TASK TO COMPLETE: Return, from the material below, each line in which the word "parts" is present.
_ _ _ _ _ _ _
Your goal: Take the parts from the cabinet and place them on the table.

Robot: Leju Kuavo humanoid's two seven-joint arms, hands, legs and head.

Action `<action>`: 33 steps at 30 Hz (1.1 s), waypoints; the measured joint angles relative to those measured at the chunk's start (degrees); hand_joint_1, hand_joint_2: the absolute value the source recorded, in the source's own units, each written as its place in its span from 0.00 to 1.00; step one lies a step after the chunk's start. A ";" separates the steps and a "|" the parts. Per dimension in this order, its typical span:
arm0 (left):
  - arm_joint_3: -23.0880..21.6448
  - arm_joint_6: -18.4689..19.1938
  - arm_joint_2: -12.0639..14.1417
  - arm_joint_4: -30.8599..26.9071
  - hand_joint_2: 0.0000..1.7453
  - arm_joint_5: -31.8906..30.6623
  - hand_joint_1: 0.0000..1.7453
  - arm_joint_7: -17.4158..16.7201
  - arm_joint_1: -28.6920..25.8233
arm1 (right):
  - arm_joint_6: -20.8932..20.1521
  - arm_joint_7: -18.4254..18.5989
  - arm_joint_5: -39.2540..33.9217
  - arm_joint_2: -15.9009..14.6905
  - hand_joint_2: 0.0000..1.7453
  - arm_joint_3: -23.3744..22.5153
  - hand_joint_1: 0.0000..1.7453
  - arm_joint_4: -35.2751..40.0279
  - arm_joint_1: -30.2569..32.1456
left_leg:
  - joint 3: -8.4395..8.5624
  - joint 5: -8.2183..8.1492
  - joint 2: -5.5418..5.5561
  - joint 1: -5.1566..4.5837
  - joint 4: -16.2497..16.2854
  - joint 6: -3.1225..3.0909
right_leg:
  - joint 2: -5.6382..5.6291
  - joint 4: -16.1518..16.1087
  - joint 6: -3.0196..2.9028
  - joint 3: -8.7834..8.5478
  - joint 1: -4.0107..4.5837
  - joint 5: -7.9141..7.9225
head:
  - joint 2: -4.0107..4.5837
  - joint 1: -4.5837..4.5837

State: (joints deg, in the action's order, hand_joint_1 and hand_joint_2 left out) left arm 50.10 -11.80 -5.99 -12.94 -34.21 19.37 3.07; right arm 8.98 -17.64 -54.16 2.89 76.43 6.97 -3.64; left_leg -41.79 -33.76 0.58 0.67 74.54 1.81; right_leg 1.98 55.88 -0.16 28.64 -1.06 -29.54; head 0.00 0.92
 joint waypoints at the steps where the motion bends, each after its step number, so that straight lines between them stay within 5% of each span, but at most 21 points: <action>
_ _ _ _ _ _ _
FINAL ANSWER:
Your goal: Take the parts from the cabinet and place them on the table.
Action `<action>`: 33 steps at 30 Hz (1.1 s), waypoints; the measured joint angles relative to those measured at the chunk's start (degrees); hand_joint_1, hand_joint_2: the absolute value the source recorded, in the source's own units, each written as its place in its span from 0.00 to 1.00; step one lies a step after the chunk's start. A ";" separates the steps and a "|" the parts. Per dimension in this order, its typical span:

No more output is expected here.